GSoC 2019 Report Shubham Kumar Jha: Improving Assumptions

GSoC 2019 Report

This Wiki summarises the work I have done during GSoC 2019 for SymPy.

About Me

My name is Shubham Kumar Jha. I am currently a final year undergraduate student at National Institute of Technology Agartala, India, in the department of Computer Science & Engineering.

Project Outline

SymPy currently has two systems for assumptions handling. The former (Old Assumptions) is time-tested (but quite limited) while the new system (New Assumptions) is powerful but has been very slow and not much used in the codebase.
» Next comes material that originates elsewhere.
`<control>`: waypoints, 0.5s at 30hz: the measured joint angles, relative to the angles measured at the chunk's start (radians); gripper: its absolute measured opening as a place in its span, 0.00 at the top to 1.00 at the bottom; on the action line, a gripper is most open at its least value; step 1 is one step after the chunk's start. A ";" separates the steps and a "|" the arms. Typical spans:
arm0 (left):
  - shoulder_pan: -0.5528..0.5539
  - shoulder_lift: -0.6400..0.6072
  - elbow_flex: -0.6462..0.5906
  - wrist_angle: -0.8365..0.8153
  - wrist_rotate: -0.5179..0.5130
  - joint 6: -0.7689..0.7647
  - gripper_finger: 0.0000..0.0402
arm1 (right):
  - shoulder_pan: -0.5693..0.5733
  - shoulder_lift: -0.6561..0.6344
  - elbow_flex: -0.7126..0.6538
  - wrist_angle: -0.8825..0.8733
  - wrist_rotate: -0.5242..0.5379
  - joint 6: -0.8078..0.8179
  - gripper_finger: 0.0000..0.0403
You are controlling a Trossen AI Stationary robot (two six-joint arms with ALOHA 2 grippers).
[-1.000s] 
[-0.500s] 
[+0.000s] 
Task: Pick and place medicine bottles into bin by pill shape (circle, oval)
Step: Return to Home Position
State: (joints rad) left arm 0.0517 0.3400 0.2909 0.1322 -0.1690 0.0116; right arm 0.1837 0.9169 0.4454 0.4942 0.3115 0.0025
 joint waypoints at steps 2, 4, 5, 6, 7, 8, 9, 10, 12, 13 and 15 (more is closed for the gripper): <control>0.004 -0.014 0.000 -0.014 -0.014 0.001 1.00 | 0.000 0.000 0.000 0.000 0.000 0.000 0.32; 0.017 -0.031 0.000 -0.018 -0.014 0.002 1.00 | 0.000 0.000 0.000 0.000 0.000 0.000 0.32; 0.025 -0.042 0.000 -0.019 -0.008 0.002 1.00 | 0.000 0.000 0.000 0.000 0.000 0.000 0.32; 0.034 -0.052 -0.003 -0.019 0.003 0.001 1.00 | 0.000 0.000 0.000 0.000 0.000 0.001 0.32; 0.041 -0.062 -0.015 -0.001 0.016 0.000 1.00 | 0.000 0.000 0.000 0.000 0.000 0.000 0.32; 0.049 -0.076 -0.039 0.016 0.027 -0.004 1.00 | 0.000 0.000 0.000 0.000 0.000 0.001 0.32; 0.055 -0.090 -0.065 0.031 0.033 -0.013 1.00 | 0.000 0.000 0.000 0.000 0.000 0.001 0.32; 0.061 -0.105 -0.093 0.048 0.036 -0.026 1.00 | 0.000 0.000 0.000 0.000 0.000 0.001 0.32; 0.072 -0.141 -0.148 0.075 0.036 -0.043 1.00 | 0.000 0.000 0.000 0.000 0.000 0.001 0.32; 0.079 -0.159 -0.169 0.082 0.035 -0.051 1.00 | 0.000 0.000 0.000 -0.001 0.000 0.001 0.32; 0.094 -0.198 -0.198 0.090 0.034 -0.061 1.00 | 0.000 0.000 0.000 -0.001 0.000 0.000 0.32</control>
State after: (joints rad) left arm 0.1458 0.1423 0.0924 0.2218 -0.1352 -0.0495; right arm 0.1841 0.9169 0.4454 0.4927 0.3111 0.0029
The aim of this project was to improve the speed of New Assumptions and make it more powerful. Also, this project attempts to synchronize both the systems, so that developments in the new system can be used in the codebase.
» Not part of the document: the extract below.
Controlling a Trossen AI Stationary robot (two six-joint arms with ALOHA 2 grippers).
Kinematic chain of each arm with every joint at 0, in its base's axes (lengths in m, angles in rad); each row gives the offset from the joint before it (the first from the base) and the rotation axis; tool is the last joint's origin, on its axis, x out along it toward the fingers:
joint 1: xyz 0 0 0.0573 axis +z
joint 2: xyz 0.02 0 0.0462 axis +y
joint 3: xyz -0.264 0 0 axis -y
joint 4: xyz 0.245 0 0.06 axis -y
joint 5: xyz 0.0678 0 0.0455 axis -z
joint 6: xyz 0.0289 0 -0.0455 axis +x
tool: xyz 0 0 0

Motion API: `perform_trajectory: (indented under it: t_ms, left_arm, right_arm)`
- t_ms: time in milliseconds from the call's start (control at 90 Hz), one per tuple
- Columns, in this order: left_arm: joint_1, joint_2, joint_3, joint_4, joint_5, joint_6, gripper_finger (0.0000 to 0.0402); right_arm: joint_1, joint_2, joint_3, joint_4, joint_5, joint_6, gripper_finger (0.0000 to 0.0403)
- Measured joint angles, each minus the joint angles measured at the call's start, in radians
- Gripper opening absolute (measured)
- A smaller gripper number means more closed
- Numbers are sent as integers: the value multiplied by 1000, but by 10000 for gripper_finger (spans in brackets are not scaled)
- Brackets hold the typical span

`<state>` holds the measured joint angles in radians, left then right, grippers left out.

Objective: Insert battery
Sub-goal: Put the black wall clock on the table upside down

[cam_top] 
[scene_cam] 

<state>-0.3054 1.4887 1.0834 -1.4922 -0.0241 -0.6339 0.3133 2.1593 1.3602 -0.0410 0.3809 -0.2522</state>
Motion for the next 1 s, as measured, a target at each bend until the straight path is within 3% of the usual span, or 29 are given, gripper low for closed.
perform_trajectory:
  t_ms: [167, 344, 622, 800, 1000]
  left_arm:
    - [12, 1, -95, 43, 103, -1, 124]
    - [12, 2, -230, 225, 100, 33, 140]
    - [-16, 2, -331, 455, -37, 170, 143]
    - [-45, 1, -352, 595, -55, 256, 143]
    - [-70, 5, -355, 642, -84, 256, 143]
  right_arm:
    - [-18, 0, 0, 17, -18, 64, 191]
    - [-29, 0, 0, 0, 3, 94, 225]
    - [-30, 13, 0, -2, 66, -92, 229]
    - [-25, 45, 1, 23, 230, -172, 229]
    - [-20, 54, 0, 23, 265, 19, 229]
A more detailed idea of the project can be found in my proposal.

Work Done

This project has brought great improvements in the performance of New Assumptions. Now querying has become very fast ( ~ 20X ).

Since the problem has been in SymPy's pipeline for a long time, there have been many attempts at it. In the initial phase, I tried to review all such works and benchmark them. The code related to the new system was also profiled. The results of the profiling suggested the following:

[1] The new system was built on top of SymPy core. Hence a great amount of time was spent in creating SymPy objects. Some of the constructors also sorted arguments, which was a huge performance bottleneck.
[2] The evaluation of CNF of expressions ( required for solving ) was itself very time-consuming.
[3] A great amount of time was also spent in rcall() during the evaluation of sathandlers.

During the project, I tried to work on them and improve the overall performance of querying. The following are the PRs made for these:

[Merged] #17144 : Improvement in satask

This PR tries to address [1] and [2]. A separate submodule was created, mostly utilizing the Python built-ins and removing unnecessary creation of SymPy objects, to process the evaluation of queries. The whole subroutine to convert an expression to CNF was rewritten (with Python built-ins ) for performance gain. The improvements in performance can be seen from tests:

Tests This PR Before this PR

test_satask 1.06 s 36.26 s

assumptions\tests 7.61 s 127.21
[Merged] #17379: Reduce the need for costly rcall() on SymPy expression

This PR addresses [3]. Again the in-between construction of SymPy objects was reduced. sathandlers were rewritten to use the constructs from #17144. This adds subtle performance gain to querying.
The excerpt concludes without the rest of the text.